«Perturbation sociale» à Wuhan en octobre
Des images satellites témoignent d’une fréquentation inhabituelle des parkings des hôpitaux de la métropole chinoise au coeur de l’automne 2019, révèlent des chercheurs de l’Université Harvard
Où et quand a émergé le SARS-CoV-2? Si l’explosion de cas a eu lieu à Wuhan fin décembre 2019, de plus en plus d’éléments suggèrent que le virus circulait plus tôt. Une étude de l’Ecole de médecine de l’Université Harvard, prépubliée lundi 8 juin avant révision par des pairs, a décelé une activité exceptionnelle autour des principaux hôpitaux de la ville à partir d’octobre 2019, dépassant les épisodes grippaux annuels. Autre élément suspect: l’explosion de recherches de mots-clés incluant des symptômes du virus sur le moteur de recherche Baidu dès la fin de l’été, et plus encore dès octobre. Des soupçons difficiles à corroborer, tant l’information sur le virus reste étroitement contrôlée en Chine.
Ces éléments pourraient nourrir l’enquête sur l’origine du virus, qui fait l’object d’un débat à la fois scientifique et politique. Les Etats-Unis ont poussé la thèse d’un accident de laboratoire à Wuhan, alors que la Chine a suggéré que le virus pourrait être apparu aux Etats-Unis et avoir été importé à Wuhan lors des Jeux militaires mondiaux, qui ont eu lieu dans la capitale du Hubei en octobre. Le premier cas connu, identifié a posteriori, a pourtant bien été détecté à Wuhan le 17 novembre.
Les chercheurs de l’Université Harvard ont utilisé des images satellitaires des parkings situés à proximité des principaux hôpitaux de Wuhan pour compter le nombre de véhicules garés, et estimer ainsi la fréquentation des établissements. La méthode a déjà fait ses preuves pour estimer l’ampleur d’épisodes grippaux en Amérique du Sud. En octobre 2019, les chercheurs ont compté de 67 à 90% de voitures de plus qu’en octobre 2018. Surtout, la courbe de fréquentation des parkings, qui ondule de manière progressive en temps normal, marque une hausse nette à partir d’octobre. «Quelque chose se passait en octobre. Clairement, il y avait un certain niveau de perturbation sociale bien avant ce qui avait été précédemment identifié comme le début de la pandémie de coronavirus», conclut le docteur John Brownstein, professeur à la Faculté de médecine de Harvard et l’un des auteurs de l’étude, cité par la chaîne américaine ABC.
Pour s’assurer que leurs données n’étaient pas polluées par des éléments extérieurs, les chercheurs ont aussi examiné le nombre de voitures garées dans d’autres points de référence de la ville. Par ailleurs, les chercheurs se sont aussi penchés sur les données du moteur de recherche dominant en Chine, Baidu, pour repérer les recherches liées aux symptômes associés au virus, principalement toux et diarrhée. S’ils admettent que les données concernant la toux varient en fonction de la saison des grippes et rhumes, ils notent une augmentation significative des recherches sur la diarrhée, un symptôme spécifique du Covid-19.

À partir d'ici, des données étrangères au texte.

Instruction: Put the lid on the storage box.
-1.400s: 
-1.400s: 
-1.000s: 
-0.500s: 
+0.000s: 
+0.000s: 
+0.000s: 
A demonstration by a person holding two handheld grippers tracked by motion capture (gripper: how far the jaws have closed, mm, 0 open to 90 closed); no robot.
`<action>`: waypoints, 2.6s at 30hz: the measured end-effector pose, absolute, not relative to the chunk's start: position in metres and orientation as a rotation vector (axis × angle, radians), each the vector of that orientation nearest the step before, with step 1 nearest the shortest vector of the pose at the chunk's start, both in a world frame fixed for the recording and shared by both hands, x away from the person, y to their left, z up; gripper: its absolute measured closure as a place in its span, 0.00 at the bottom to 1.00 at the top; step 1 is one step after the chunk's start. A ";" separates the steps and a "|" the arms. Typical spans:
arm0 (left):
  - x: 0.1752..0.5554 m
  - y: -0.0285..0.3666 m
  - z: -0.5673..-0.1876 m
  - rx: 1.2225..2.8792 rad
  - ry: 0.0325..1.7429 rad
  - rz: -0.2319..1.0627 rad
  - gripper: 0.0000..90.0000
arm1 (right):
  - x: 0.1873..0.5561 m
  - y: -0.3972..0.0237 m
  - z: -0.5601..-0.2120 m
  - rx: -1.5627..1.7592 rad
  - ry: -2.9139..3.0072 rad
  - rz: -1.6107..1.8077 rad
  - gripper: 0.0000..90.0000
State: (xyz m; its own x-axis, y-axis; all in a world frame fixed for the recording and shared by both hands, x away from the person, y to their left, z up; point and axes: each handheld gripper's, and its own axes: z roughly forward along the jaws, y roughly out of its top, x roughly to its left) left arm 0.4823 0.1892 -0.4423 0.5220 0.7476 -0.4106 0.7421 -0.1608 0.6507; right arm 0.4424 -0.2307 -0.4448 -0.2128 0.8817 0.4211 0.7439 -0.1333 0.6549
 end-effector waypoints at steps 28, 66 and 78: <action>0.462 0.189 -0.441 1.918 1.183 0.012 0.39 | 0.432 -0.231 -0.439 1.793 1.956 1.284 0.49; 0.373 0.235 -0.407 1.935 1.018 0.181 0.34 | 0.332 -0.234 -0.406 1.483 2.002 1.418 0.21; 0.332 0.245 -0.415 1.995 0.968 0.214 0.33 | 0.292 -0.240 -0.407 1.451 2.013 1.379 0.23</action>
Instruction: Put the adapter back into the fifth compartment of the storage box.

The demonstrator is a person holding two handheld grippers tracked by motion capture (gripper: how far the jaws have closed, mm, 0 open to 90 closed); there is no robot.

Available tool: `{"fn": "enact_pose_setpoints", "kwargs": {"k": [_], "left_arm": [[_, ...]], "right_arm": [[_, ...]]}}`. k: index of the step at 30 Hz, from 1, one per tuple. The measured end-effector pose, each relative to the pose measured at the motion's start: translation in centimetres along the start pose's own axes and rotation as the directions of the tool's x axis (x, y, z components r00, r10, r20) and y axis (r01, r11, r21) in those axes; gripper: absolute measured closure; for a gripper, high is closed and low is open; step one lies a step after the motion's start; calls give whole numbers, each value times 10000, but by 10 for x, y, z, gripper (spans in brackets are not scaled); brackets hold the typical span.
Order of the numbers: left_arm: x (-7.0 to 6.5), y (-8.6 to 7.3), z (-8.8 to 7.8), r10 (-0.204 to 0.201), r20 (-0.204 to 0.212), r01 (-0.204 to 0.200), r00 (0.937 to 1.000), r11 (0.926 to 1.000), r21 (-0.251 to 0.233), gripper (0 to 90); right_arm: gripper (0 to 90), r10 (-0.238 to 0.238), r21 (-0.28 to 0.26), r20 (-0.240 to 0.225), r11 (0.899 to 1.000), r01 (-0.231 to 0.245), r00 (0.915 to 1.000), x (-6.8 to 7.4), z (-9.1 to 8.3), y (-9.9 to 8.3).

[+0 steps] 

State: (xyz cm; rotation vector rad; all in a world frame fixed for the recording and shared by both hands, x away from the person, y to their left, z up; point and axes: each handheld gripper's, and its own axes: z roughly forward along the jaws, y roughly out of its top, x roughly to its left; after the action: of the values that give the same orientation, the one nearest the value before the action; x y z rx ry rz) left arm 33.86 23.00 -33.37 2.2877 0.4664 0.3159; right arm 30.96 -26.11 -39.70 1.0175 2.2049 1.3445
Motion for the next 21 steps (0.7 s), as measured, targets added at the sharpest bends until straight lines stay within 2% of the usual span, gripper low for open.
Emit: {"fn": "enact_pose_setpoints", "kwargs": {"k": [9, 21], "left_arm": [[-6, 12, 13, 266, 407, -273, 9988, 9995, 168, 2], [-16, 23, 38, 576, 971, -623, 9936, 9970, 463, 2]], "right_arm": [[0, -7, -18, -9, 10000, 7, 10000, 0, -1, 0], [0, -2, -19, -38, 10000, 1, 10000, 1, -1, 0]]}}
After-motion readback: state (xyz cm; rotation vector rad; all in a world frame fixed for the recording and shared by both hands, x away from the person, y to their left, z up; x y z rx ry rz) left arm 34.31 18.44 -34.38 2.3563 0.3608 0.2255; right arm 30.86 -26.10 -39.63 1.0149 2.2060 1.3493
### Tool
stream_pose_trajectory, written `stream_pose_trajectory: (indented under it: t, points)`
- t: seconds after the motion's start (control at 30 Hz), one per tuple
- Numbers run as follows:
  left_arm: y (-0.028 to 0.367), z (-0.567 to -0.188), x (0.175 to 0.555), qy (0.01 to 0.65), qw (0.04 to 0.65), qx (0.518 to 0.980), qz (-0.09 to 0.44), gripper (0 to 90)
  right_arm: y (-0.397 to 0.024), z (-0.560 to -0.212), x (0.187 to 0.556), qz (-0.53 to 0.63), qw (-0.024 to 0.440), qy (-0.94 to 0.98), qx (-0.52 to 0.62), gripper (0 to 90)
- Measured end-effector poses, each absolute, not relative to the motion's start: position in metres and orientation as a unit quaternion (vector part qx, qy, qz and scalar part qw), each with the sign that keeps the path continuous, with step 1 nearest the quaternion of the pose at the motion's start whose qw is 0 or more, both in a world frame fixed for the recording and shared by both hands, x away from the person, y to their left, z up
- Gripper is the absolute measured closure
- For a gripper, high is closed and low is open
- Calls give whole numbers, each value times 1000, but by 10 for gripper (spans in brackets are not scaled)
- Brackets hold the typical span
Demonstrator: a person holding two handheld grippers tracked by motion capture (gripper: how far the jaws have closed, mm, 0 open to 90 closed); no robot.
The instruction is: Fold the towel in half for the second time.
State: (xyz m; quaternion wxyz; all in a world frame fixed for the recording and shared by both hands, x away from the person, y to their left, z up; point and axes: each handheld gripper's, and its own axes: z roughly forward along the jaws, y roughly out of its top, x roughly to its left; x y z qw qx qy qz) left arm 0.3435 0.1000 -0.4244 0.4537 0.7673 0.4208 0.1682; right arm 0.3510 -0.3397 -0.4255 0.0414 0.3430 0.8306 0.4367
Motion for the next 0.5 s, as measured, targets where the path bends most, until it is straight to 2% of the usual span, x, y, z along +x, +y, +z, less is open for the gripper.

«Observations superficielles»
Ces données s’ajoutent à d’autres recherches montrant que le virus circulait bien avant d’être identifié en Chine. Un cas a ainsi été découvert a posteriori en France dès décembre, chez un patient qui n’avait pas quitté le pays. D’après une étude de l’Université de Cambridge qui tente de retracer l’origine du virus à partir de l’évolution de son génome dans différents échantillons, le virus aurait commencé à se transmettre entre humains à Wuhan ou dans le sud de la Chine entre septembre et décembre 2019. «Mais les preuves ne peuvent venir qu’en analysant plus de chauves-souris, et peutêtre d’autres animaux hôtes, et des échantillons de tissus de patients prélevés dans les hôpitaux de Wuhan entre septembre et décembre. Ce genre de recherche nous aiderait à comprendre comment le virus a émergé et nous aiderait à les empêcher dans l’avenir», déclarait Peter Forster, l’auteur principal de l’étude, le 17 avril dernier.
Problème: jusqu’ici, la Chine a verrouillé l’information sur le virus. Les médecins chinois ont reçu l’ordre de ne pas communiquer, et les recherches scientifiques sur l’origine du virus sont soumises à la censure étroite du Ministère de l’éducation et des sciences. Interrogée sur cette étude lors d’une conférence de presse quotidienne, une porte-parole du Ministère des affaires étrangères, Hua Chunying, a balayé ces conclusions: «Je pense que c’est ridicule, incroyablement ridicule, de parvenir à des conclusions à partir d’observations superficielles comme le trafic routier.»